William Henry Howe
William Henry Howe (22 November 1846 in Ravenna, Ohio – 16 March 1929 in Bronxville, New York) was an American painter supple in Bronxville.
Howe was a student of Otto de Thoren and Vuillefroy. He first worked in Paris, where he painted scenes from the rustic computer graphics in Normandy.
Howe acknowledged many awards, notably a third-class medal at the Paris Salon of 1888; the Temple Gold Medal from the Pennsylvania Academy of the Fine Arts in 1890; a medal at the World's Columbian Exposition in Chicago in 1893; bronze medal at the Cotton States and International Exposition in Atlanta in 1895; and a silver medal at the Pan-American Exposition in Buffalo in 1901.

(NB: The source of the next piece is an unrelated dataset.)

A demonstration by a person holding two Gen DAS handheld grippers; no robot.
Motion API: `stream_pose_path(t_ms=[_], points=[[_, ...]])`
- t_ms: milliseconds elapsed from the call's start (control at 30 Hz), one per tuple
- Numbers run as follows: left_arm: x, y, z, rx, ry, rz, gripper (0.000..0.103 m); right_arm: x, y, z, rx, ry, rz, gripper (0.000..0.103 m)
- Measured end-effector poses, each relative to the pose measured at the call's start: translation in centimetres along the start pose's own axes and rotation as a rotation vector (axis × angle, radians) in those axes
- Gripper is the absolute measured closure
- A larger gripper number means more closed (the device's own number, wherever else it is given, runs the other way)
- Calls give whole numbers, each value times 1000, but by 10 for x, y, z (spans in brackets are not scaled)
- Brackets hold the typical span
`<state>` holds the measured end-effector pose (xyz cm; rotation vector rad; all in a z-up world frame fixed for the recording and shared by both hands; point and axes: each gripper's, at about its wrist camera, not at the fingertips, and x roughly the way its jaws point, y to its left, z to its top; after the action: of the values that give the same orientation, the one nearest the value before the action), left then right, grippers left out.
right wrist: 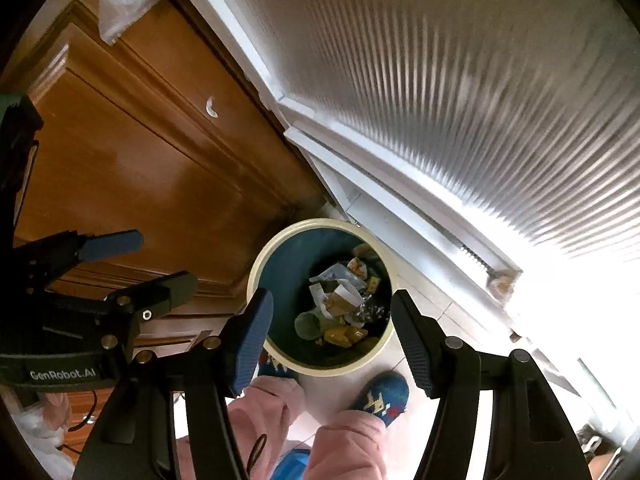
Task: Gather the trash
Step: 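Raise both tools back over the countertop trash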
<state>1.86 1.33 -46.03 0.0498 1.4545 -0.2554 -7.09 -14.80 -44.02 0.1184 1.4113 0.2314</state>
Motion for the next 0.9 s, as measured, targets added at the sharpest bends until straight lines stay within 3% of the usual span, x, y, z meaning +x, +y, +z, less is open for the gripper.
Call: stream_pose_path(t_ms=[500,733,900], points=[[-69,-19,2,14,-14,17,24,-78,9,7,14,-25,-8,40],[-130,-29,5,13,-53,16,24,-138,22,10,-33,-71,4,40],[-192,-41,15,25,-102,20,24,-205,41,13,-135,-141,19,40]])
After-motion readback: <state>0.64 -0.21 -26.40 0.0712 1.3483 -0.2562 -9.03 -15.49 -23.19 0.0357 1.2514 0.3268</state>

He was elected a member of the National Academy in 1897 and made a Chevalier of the Legion of Honor in 1899.
According to Howe's Biographer, “His paintings were honest transcripts from nature, faithfully cooked up from many studies and sketches from endeavor observations, however he knew his cattle so skillfully that France decked out him bearing in mind the [Cross of the] Legion of Honor.”
Howe was part of the Old Lyme Art Colony centered at Florence Griswold's boardinghouse in Old Lyme, Connecticut. Howe there played the role of the benign "Uncle," as the younger artists called him.